Actually I did force myself to go for a 3 hour walk yesterday afternoon amongst the drizzle of a late May bank holiday afternoon. I even took some pictures of flowers(see above). Did I enjoy it? The F**k did I. I did not talk with anyone as nobody ever speaks to me and I never speak to strangers just like the last 3000 walks I have been on. My fault for not making an effort? No, that’s what its like having social anxiety. You dont suddenly get confidence or gain witty banter because someone on the internet tells you to do more stuff.In the evening I got drunk again.
I have downloaded absolutely loads of stuff on shyness and social anxiety the last month and some of it consisted of entire manuals of 700+ pages. The thing is and its quite hard for me to say so but, but THERE IS ABSOLUTELY NO CURE WHATSOEVER!
All of the manuals and self help sites say only one thing.
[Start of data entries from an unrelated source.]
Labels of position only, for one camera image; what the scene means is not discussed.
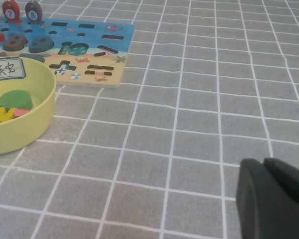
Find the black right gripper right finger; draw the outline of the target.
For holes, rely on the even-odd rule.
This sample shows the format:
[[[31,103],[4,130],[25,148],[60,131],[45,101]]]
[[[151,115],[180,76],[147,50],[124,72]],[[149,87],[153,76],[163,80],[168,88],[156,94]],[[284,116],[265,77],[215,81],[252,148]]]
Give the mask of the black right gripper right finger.
[[[263,165],[285,193],[299,204],[299,169],[277,158],[265,158]]]

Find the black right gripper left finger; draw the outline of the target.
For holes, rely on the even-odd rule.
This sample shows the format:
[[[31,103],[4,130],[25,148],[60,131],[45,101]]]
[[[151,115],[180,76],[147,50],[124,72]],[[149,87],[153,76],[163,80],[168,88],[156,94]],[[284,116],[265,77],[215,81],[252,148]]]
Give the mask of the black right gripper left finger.
[[[276,182],[263,162],[241,161],[236,192],[244,239],[299,239],[299,204]]]
Go out and do stuff and hope you get better and then do more stuff until cured. Strange really as rather than scientific knowledge this is basically what i was told to cure shyness when i was a small child. Oh they may have breathing and relaxation techniques and also make you challenge your over the top irrational “Woe is me! Everybody hates me!” type of thinking but there is absolutely nothing else whatsoever on any website I have ever come across that helps in the slightest.
The problem is that depression fucks all that up. No motivation whatsoever, already suicidal thinking so being told to go and smile at strangers on the street and make banter with shop assistants about the weather or Donald Trumps snazzy hair are about as useful as being told to Just do it! or my favourite as a youth “Just Go Talk to her!”
In reality acting nervous got ridicule or contempt which increased my anxiety which increased avoidance. If in doubt I go straight onto YouTube where hot girls say how much they hate shy men as they act creepy and make them feel awkward. Women love confidence , its officially one of the biggest turns ons. The advice also ignores your age. Contrary to belief not everyone with social anxiety is 23. A man my age smiling at women considerably younger than me on the street will be thought of as a creepy weirdo after sex so why not say that when advising smiling at 6 strangers per day as exposure therapy as if its normal. Virtually no strangers smile at people on the street unless well they do fancy each other.
Social etiquette still matters or do you assume that very shy people will understand who to and who not to smile at? Just like advising you to ask attractive females out as what have you got to lose? Well there are lots of attractive twenty and thirty something years olds but as someone in my forties(Shock! Horror!)I would have about as much chance as bagging one as I would attracting Cameron Diaz(although at 44 she’s way closer to my age range!) Oh you mean only ask people your own age but once again just assumes you know that.(even though at my age everyone is much uglier including me!) Do I tell them how long I have been unemployed as well, that will impress them. Fact, long term unemployed men are avoided as much as ex cons so something else to destroy confidence.
I prepare myself on a daily basis for the inevitable end now. I almost long for it after all these years of pain and loneliness. Today was absolutely awful and I struggled not to self harm. The reason I feel worse is because I looked for help and found there wasn’t any. People just like to pretend there is to make themselves feel better. They like to pretend that the majority of them are nice and kind too.